Pour cacher un scénario très bis qui ne s’assume pas (un démon enfermé au temps des croisades dans les profondeurs du couvent peut-être repoussé à l’aide du sang du Christ contenu dans une fiole - un clin d’œil à Demon Knight ?), le film enchaîne jusqu’à l’écœurement les jump scares prévisibles, les apparitions dans le dos des protagonistes et nous sert l’une ou l’autre possession grand-guignolesque. De plus, les incohérences sont au programme avec une entité qui peut par moments faire preuve de pouvoirs sacrément puissants (enterrer vivant un prêtre en deux secondes chrono) mais qui, à d’autres, prend bien trop son temps pour se débarrasser d’une sœur novice (la mono-expressive Taissa Farmiga).
Autant dire que l’aura de la Nonne, sacrément terrifiante dans le film de James Wan, en prend un sacré coup.
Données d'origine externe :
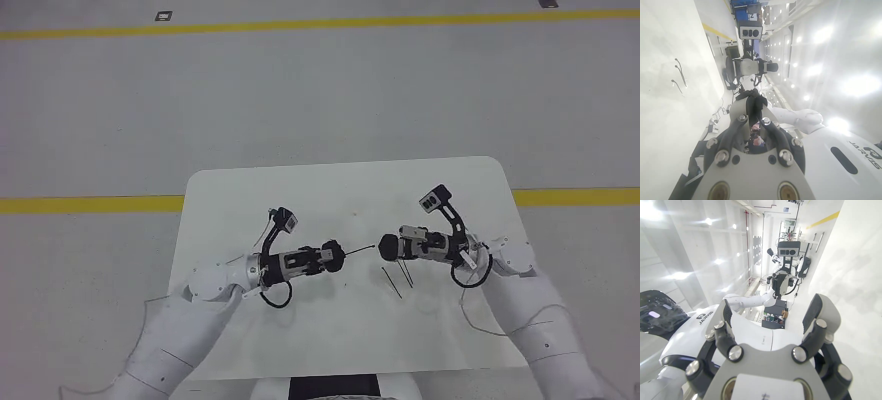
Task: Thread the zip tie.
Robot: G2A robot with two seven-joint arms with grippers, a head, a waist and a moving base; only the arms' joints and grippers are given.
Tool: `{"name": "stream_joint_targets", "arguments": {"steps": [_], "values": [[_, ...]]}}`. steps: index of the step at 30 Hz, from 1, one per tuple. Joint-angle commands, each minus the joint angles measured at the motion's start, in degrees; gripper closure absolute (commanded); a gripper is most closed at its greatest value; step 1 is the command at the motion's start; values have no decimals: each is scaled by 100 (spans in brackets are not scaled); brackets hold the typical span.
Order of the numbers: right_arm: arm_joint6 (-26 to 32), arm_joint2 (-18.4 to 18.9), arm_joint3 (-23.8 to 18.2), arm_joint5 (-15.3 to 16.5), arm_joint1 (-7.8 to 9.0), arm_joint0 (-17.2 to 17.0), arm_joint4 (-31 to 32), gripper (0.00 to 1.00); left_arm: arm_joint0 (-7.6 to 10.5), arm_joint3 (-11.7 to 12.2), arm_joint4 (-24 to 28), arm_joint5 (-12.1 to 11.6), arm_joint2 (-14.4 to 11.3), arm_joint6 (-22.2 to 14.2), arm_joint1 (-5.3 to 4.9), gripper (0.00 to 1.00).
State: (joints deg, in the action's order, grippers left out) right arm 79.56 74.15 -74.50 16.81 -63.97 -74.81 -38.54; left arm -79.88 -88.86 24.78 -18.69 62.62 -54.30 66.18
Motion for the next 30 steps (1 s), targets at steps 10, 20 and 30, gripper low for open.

Quid d’ailleurs de son affiliation avec Conjuring 2 ? Une très brève scène d’intro nous rappelle qui sont les Warren et comment ils ont été affectés par Valak et un épilogue encore plus court nous les montre à nouveau aux prises avec le Démon pour bien nous faire comprendre que le Mal ne s’arrête jamais. Tout comme la cupidité hollywoodienne.

In fine, si La Nonne avait embrassé ses velléités bis à la façon du Couvent de Mike Mendez (pour rester dans le même cadre sacré) en versant bien davantage dans les sordides manifestations démoniaques et l’hémoglobine tout en assumant des punchlines over the top (« Holy shit ! » s’exclame un jeune éphèbe lorsqu’on lui dévoile le sang du Christ, « The Holiest », lui répond très sérieusement le prêtre), il aurait probablement été amusant. Et si, d’un autre côté, il se serait véritablement appliqué à raconter une histoire et soigner ses personnages tout comme sa mise en scène (à l’image des deux Conjuring), il aurait pu être un beau ride cauchemardesque. Mais le fait est qu’il n’est ni l’un ni l’autre, étant très mal assis entre deux vieilles chaires sur le point de se briser.

« Désacralisant » complétement l’image terrifiante du démon Valak tel qu’il apparaissait dans Le cas Enfield, La Nonne loupe le coche. Ni fun, ni anxiogène, il accumule les jump scares avec beaucoup trop de fainéantise pour dissimuler un script anémique. Un rendez-vous manqué qui ferait presque passer les deux Annabelle pour de bons films d’horreur.